Surviving a Remote Shoot9th December 2015 // Gareth Breeze
Bertie Gregory (click here to visit his website), the award winning wildlife photographer and film-maker, took some time out his busy schedule to give us his essential tricks and tips to survive, thrive and, most of all, enjoy a shoot in a remote location. Here's what we learnt...
Know Thy Kit
Picture the scene... You’re out on location and, out of nowhere, an opportunity for a great shot presents itself, but you need to set up the tripod’s counter balance or adjust your camera's white balance. You’re stood there flapping about like a duck with a problem, and by the time you manage to get yourself set the moment has gone, and you’re sad forever. Whenever Bertie gets a new bit of kit, his first mission is to become an expert in every detail of it, no matter how small. That way he’s able to instinctively adjust to his unpredictable surroundings on the fly – allowing him to focus on getting the best shots he can.
By his own admission, Bertie is a little fragile at four in the morning. Like most of us he has come to expect that upon first waking up his IQ will be at a level somewhere between a broken kettle and sock full of ketchup. So he does everything he possibly can in terms of preparation the night before, reducing wherever possible the chance of him forgetting a key piece of kit. If you’re impaired both before bed and when you wake, make a list. Do whatever you can to safeguard your shoot from yourself!
Beware of The Law of Sod
So you’ve learnt your kit inside out, you’ve taken everything you need to the shoot, but when you’re out in the middle of nowhere – sod’s law rains down on you with all its might – and a piece of vital kit breaks. Best case scenario: you manage to bodge together a quick fix with duct tape, fabric and tears. Worst Case: Lots of crying. Investing well in good quality rain capes, hard cases and backpacks will pay you back many times over in the catastrophes they avoid. Knowing your kit is safe means that you can approach any environment with absolute confidence, and, as said before, allows you to focus purely on getting some great shots.
Embrace the Struggle
Everybody likes the sun. We get it. But as all of us from the UK know, the sun is not a regular visitor in these parts, so we have to adapt. And if you do, you’ll soon see the rewards. Look at Bertie’s video (below) as an example that capturing your subject in the gloom can give you a more truthful and emotive image. We all love a struggle, we all love an underdog, or as Bertie puts it, “We’ve all seen enough ducks in the sun… It’s not easy being a duck… It’s our duty to show the daily duck struggles to the world.”
Dress for Distress
And how do we embrace the struggle. Putting it simply – clothes, waterproof, cosy, lovely clothes. Just like protective gear, the extra money you spend will be paid back many times over. Not only your endurance, but your health and general happiness will benefit from the investment. If any of those three things start to waver and the shoot is cut short, the time, effort and money getting you to the location will have been, at least in part, wasted. And even if you do stick out the whole shoot, it will be spent with your freezing fingers and chattering teeth at the forefront of your mind. Not many people can pull off the blue lips look.

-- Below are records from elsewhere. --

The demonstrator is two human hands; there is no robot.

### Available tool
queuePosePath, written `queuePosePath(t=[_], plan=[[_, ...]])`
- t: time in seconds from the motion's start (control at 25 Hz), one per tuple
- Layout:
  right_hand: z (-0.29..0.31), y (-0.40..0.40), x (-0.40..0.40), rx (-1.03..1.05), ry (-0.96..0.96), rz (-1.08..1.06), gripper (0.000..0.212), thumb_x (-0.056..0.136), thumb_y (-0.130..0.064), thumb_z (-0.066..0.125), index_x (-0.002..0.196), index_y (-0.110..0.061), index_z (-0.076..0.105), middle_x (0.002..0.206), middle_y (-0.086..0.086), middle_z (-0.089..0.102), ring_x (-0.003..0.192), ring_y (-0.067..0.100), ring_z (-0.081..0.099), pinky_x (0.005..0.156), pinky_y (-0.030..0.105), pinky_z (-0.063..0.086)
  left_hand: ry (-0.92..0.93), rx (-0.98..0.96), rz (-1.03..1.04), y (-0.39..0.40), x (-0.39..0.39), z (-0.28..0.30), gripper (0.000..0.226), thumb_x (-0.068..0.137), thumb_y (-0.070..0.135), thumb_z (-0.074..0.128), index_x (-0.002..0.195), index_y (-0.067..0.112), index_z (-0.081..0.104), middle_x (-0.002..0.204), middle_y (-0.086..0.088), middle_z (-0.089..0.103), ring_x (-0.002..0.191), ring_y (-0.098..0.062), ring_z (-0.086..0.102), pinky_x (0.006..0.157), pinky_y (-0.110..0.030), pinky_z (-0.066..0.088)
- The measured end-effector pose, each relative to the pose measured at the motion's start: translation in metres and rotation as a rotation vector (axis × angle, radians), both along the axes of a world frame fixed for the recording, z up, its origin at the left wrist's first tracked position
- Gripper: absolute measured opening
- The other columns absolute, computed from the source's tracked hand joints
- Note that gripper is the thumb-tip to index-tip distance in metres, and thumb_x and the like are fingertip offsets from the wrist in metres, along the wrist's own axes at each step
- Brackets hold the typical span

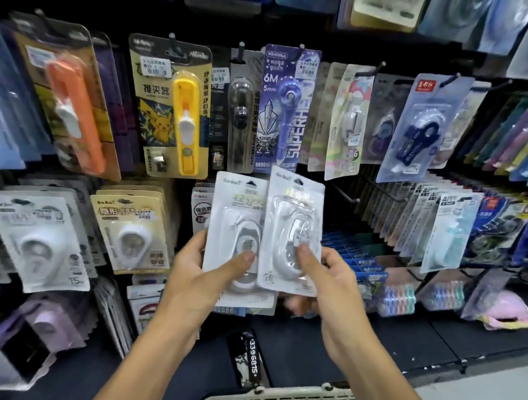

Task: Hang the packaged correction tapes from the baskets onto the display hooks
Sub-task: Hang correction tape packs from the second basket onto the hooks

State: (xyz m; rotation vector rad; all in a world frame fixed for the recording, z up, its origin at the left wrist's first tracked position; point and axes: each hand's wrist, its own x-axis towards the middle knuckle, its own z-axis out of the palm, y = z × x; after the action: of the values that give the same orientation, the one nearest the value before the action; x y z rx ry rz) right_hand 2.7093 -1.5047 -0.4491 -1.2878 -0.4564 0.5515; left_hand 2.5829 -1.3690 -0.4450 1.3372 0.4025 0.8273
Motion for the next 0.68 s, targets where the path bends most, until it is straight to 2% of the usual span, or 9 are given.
queuePosePath(t=[0.08, 0.2, 0.32, 0.36, 0.4, 0.48, 0.52, 0.6, 0.68], plan=[[-0.001, -0.012, 0.012, -0.087, -0.032, -0.051, 0.024, 0.09, -0.037, 0.072, 0.103, -0.017, 0.067, 0.07, 0.0, 0.07, 0.04, 0.014, 0.044, 0.036, 0.022, 0.029, -0.014, -0.024, 0.084, 0.001, -0.003, 0.001, 0.045, 0.058, 0.04, 0.087, 0.1, 0.043, 0.072, 0.099, 0.009, 0.08, 0.088, -0.011, 0.077, 0.067, -0.023, 0.059], [-0.004, -0.021, 0.015, -0.109, -0.036, -0.092, 0.008, 0.093, -0.029, 0.072, 0.1, -0.024, 0.072, 0.081, -0.002, 0.077, 0.047, 0.01, 0.059, 0.036, 0.014, 0.033, -0.078, -0.041, 0.166, 0.006, -0.008, 0.006, 0.049, 0.056, 0.039, 0.085, 0.104, 0.034, 0.072, 0.098, 0.008, 0.08, 0.085, -0.011, 0.077, 0.061, -0.017, 0.057], [-0.002, -0.013, 0.016, -0.105, 0.0, -0.079, 0.024, 0.098, -0.014, 0.065, 0.119, -0.027, 0.066, 0.091, -0.007, 0.074, 0.05, 0.009, 0.057, 0.039, 0.023, 0.041, -0.109, 0.004, 0.139, 0.004, -0.007, 0.009, 0.047, 0.062, 0.031, 0.086, 0.106, 0.032, 0.071, 0.1, 0.007, 0.08, 0.086, -0.01, 0.077, 0.062, -0.014, 0.056], [-0.001, -0.008, 0.016, -0.089, 0.042, -0.077, 0.036, 0.099, -0.008, 0.063, 0.127, -0.029, 0.058, 0.107, -0.006, 0.07, 0.064, 0.012, 0.066, 0.048, 0.029, 0.053, -0.106, 0.017, 0.122, 0.003, -0.006, 0.009, 0.047, 0.062, 0.028, 0.089, 0.105, 0.034, 0.072, 0.1, 0.007, 0.08, 0.086, -0.01, 0.077, 0.063, -0.014, 0.056], [-0.002, -0.004, 0.016, -0.077, 0.065, -0.078, 0.046, 0.098, -0.005, 0.062, 0.134, -0.032, 0.05, 0.123, -0.007, 0.063, 0.086, 0.016, 0.071, 0.066, 0.036, 0.061, -0.099, 0.023, 0.111, 0.001, -0.004, 0.009, 0.046, 0.061, 0.025, 0.092, 0.102, 0.036, 0.073, 0.1, 0.008, 0.08, 0.086, -0.009, 0.077, 0.063, -0.014, 0.056], [-0.006, 0.0, 0.009, -0.101, -0.066, -0.089, 0.052, 0.095, -0.016, 0.068, 0.139, -0.035, 0.047, 0.131, -0.016, 0.057, 0.114, 0.016, 0.065, 0.095, 0.041, 0.056, -0.093, 0.017, 0.106, -0.001, -0.001, 0.007, 0.042, 0.061, 0.023, 0.09, 0.095, 0.043, 0.074, 0.099, 0.008, 0.08, 0.086, -0.01, 0.077, 0.063, -0.016, 0.057], [-0.008, 0.002, 0.002, -0.079, -0.14, -0.043, 0.054, 0.091, -0.026, 0.074, 0.137, -0.035, 0.049, 0.124, -0.017, 0.064, 0.112, 0.014, 0.066, 0.095, 0.039, 0.056, -0.09, 0.015, 0.108, -0.002, 0.001, 0.006, 0.042, 0.06, 0.024, 0.09, 0.093, 0.044, 0.074, 0.099, 0.007, 0.08, 0.087, -0.011, 0.077, 0.063, -0.018, 0.057], [-0.011, 0.006, -0.013, -0.006, -0.233, 0.125, 0.062, 0.076, -0.042, 0.083, 0.131, -0.037, 0.054, 0.101, -0.005, 0.076, 0.094, 0.013, 0.072, 0.079, 0.031, 0.059, -0.089, 0.009, 0.086, -0.005, 0.004, 0.003, 0.047, 0.053, 0.029, 0.093, 0.093, 0.043, 0.073, 0.1, 0.004, 0.08, 0.088, -0.015, 0.078, 0.064, -0.022, 0.059], [-0.011, 0.011, -0.019, -0.003, -0.289, 0.143, 0.054, 0.069, -0.045, 0.086, 0.117, -0.041, 0.061, 0.091, 0.004, 0.077, 0.081, 0.014, 0.071, 0.07, 0.024, 0.057, -0.077, -0.005, 0.052, -0.008, 0.004, 0.002, 0.046, 0.056, 0.034, 0.096, 0.096, 0.041, 0.073, 0.102, 0.002, 0.08, 0.089, -0.016, 0.078, 0.064, -0.024, 0.06]])
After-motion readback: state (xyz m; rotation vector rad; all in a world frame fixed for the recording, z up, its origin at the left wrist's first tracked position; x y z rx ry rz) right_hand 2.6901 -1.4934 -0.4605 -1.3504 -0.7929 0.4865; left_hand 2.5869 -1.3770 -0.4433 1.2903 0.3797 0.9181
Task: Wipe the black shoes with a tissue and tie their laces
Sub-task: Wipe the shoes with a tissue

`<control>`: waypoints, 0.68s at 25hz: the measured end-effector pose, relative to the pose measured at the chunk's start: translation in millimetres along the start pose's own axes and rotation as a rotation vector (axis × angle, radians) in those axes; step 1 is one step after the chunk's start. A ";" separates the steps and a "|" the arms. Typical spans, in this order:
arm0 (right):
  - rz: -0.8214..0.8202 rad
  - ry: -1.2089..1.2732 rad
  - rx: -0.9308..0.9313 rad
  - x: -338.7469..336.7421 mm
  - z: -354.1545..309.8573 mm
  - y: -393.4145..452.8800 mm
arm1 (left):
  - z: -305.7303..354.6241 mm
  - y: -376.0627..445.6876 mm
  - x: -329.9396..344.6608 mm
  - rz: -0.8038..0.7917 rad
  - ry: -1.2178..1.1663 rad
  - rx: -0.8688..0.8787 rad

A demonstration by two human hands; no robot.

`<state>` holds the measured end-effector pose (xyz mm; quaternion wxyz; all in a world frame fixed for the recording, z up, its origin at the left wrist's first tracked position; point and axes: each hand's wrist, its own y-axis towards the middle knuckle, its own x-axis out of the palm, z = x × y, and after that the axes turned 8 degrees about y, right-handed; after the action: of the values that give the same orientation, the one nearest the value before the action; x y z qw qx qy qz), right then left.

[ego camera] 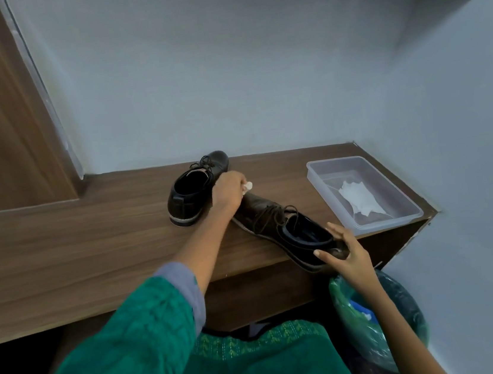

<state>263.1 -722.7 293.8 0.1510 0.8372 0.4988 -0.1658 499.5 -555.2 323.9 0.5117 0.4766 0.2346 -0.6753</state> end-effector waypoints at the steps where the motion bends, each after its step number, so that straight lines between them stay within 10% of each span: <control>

‘Remote location’ doesn’t necessarily mean it’s remote for everyone. In all likelihood, there are people who call your ‘remote location’ home, and know it as well as you know your back garden. Instead of spending six months on location learning things that the locals could tell you in five minutes, make as many connections as you can prior to going out to location, and if you can, see if one of them will be willing to assist on the shoot. No harm in asking.
The Unemotional Emergency
This might sound a bit brutal, but having our Mum as an emergency contact when we’re half around the world on a shoot wouldn’t be the best idea, because there would be very little she could do to help. As tough as it might be, you need to be this pragmatic when planning for emergencies. Decide on a person who will be able to actively help, but don’t just stop there, try to imagine every reasonable eventuality and how it should be dealt with. Making an emergency plan means you will be able to be objective and calculating in your decisions about what should be done, which is a lot harder to do when in the thick of an actual emergency.
The Main Thing
In this article we’ve talked about inclement weather, kit breaking, bad luck, early mornings, which all make for a quite bleak read. Sorry about that. So it’s important to mention what actually makes all of those things worthwhile: You are doing what you love. When you’re soaked with rain, a tripod breaks or you’re defecated on by a duck, reminding yourself of how lucky you are will help put all the struggle into context, and bring you to the most important question: Would you really want to be doing anything else at that moment? So in spite of all the toil and trauma, enjoy your adventure, you've earned it.